[THE TASK]: Every line containing the string "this" is to be copied from the records.

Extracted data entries
━━━━━━━━━━━━━━━━━━━━

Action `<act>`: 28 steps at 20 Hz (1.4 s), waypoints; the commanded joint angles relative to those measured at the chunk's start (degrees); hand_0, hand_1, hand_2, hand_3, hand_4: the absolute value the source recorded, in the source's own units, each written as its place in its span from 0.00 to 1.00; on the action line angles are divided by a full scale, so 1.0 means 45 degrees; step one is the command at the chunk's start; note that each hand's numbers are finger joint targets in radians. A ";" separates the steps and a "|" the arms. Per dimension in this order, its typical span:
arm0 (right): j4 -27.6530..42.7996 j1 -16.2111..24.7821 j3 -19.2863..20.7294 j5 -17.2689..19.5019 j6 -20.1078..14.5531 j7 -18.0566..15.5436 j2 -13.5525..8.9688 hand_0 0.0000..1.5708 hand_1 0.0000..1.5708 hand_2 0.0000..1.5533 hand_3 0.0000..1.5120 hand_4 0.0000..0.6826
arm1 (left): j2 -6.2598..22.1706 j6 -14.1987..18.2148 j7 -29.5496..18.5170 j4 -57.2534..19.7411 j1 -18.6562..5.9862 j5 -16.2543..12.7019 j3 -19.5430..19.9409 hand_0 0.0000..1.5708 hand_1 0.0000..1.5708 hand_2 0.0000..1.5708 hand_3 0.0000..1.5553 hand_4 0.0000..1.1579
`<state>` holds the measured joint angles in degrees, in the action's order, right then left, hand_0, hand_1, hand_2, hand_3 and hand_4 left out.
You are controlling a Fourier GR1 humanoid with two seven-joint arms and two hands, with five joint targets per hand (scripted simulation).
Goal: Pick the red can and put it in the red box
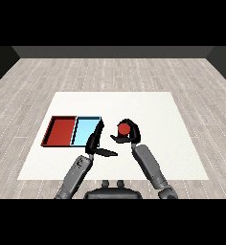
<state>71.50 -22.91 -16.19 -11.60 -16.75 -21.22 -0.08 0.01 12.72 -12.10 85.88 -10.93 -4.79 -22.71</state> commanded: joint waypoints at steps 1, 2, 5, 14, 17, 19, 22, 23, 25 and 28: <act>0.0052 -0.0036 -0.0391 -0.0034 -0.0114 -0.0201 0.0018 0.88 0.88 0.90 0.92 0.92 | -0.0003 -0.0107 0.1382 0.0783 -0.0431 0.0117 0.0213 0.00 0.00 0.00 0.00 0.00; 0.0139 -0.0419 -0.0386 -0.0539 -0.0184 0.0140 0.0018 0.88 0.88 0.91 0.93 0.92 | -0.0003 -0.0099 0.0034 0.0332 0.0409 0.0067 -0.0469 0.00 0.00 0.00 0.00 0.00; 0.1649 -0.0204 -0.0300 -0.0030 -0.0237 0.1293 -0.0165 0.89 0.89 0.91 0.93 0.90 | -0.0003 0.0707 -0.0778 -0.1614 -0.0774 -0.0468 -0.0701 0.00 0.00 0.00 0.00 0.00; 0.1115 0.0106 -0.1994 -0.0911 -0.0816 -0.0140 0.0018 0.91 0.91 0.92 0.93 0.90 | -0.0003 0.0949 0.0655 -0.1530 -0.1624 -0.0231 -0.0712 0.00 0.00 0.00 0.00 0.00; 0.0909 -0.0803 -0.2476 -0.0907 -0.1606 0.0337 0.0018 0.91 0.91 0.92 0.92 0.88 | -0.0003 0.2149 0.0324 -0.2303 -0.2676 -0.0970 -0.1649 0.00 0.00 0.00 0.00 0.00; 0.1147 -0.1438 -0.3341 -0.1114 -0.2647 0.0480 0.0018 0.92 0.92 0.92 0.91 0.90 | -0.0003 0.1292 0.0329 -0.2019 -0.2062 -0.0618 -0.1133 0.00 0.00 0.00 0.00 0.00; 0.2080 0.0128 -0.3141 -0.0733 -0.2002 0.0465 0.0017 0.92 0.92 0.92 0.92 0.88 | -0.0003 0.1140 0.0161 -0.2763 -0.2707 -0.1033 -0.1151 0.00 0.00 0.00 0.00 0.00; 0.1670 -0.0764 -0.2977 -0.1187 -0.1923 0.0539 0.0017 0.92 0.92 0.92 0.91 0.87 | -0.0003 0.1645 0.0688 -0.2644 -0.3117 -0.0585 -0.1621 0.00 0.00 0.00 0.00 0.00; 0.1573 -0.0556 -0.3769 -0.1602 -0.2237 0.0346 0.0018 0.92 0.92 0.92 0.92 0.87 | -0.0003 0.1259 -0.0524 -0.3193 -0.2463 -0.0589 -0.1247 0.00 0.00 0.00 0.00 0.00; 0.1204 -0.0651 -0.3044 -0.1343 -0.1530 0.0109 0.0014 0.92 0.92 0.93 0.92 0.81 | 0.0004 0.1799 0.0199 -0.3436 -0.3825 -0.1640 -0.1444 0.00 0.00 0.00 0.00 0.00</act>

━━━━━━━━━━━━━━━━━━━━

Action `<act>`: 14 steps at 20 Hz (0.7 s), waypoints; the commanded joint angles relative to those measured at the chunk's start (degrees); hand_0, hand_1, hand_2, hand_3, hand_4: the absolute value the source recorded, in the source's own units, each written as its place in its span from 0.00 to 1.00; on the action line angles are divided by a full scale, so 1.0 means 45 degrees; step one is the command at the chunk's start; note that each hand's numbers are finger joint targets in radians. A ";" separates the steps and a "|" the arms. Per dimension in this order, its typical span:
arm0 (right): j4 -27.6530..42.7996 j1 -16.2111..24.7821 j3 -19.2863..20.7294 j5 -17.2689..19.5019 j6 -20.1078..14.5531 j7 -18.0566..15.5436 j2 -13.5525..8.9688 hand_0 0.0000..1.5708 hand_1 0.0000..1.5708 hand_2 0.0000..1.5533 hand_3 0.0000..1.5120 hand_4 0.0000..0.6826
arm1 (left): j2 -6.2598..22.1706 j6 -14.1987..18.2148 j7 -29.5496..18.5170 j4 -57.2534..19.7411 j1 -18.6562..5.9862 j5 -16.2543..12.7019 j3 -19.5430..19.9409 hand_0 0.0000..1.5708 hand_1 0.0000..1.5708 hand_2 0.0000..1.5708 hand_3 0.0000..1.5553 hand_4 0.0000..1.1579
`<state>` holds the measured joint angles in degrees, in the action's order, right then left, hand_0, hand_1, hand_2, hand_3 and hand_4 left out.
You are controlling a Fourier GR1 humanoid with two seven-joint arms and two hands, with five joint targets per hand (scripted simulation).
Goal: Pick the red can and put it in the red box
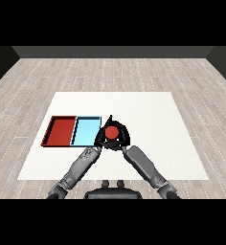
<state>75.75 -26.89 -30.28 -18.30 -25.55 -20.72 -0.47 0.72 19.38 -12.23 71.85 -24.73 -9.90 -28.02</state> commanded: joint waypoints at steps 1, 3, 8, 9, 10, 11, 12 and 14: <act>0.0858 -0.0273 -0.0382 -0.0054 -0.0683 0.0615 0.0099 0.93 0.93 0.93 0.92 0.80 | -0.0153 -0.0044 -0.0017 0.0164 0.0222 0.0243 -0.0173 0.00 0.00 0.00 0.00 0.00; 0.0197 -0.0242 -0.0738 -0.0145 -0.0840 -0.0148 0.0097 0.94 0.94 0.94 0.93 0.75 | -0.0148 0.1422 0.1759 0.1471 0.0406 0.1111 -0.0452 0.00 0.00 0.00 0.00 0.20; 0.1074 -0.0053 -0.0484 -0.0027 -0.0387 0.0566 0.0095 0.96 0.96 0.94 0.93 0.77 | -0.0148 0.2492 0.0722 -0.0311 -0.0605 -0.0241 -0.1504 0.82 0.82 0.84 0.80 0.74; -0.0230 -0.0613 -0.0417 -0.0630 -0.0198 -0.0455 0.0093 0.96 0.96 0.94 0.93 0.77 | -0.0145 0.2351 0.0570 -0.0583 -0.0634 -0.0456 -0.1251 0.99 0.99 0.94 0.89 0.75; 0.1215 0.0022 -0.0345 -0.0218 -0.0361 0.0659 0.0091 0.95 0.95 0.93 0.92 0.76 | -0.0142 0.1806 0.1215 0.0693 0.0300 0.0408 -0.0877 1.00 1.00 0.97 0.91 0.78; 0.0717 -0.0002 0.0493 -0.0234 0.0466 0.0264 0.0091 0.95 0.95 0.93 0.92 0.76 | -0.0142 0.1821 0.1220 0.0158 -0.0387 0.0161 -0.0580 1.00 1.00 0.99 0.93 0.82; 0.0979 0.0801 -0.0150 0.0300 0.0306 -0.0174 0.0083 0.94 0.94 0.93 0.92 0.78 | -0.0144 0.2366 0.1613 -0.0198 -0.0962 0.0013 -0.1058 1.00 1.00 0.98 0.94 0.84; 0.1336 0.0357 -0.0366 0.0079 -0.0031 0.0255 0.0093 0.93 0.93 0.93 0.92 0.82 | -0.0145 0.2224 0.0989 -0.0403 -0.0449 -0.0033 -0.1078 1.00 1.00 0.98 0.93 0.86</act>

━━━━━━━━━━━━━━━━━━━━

[PROBLEM SOLUTION]:
Action `<act>`: 28 steps at 20 Hz (1.4 s), waypoints; the commanded joint angles relative to those measured at the chunk's start (degrees); hand_0, hand_1, hand_2, hand_3, hand_4: the absolute value the source recorded, in the source's own units, each written as its place in its span from 0.00 to 1.00; on the action line angles are divided by a full scale, so 1.0 means 45 degrees; step one is the command at the chunk's start; note that each hand's numbers are finger joint targets in radians. A ";" separates the steps and a "|" the arms. Per dimension in this order, its typical span:
Action `<act>`: 14 steps at 20 Hz (0.7 s), waypoints; the commanded joint angles relative to those measured at the chunk's start (degrees); hand_0, hand_1, hand_2, hand_3, hand_4: the absolute value the source recorded, in the source's own units, each written as its place in its span from 0.00 to 1.00; on the action line angles are divided by a full scale, so 1.0 means 45 degrees; step one is the command at the chunk's start; note that each hand's numbers are finger joint targets in radians. A ";" separates the steps and a "|" the arms. Per dimension in this order, its typical span:

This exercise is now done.